Pierce, William, 1753-1789

William Pierce (1753 – December 10, 1789) was an American artist, merchant, planter, and politician from Georgia. He served as an army officer during the American Revolutionary War and a member of the United States Constitutional Congress and United States Continental Convention of 1787.

Born in York County in the Colony of Virginia, as a young man, he studied art under Charles Willson Peale in Maryland and returned to Williamsburg, Virginia to accept commissions in the Summer of 1775. As tensions with Great Britain turned into armed conflict, Pierce participated in the fighting at Hampton, Virginia, in September 1775. Pierce was commissioned a Captain in the 1st Continental Regiment of Artillery the following year as the new country organized its forces for war.

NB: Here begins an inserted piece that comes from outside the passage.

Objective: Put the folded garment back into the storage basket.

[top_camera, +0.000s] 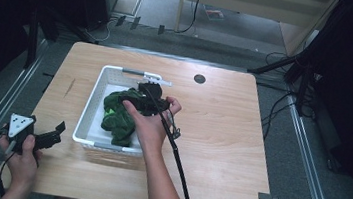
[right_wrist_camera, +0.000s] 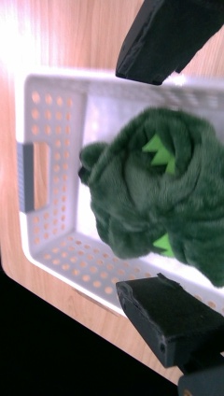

After months of guarding against British incursions in the Hampton Roads, the First Regiment of Continental Artillery was ordered to join the Main Army at Valley Forge in the Spring of 1778. After his regiment arrived in camp, William Pierce's battery was then detached to Major General John Sullivan's command in Rhode Island. Suffering from poor health, Pierce voluntarily suspended his company command and accepted a position as an aide-de-camp to General Sullivan in early 1779. He attended his commander in the punitive expedition in Upstate New York to subdue the British-aligned Iroquois during the summer.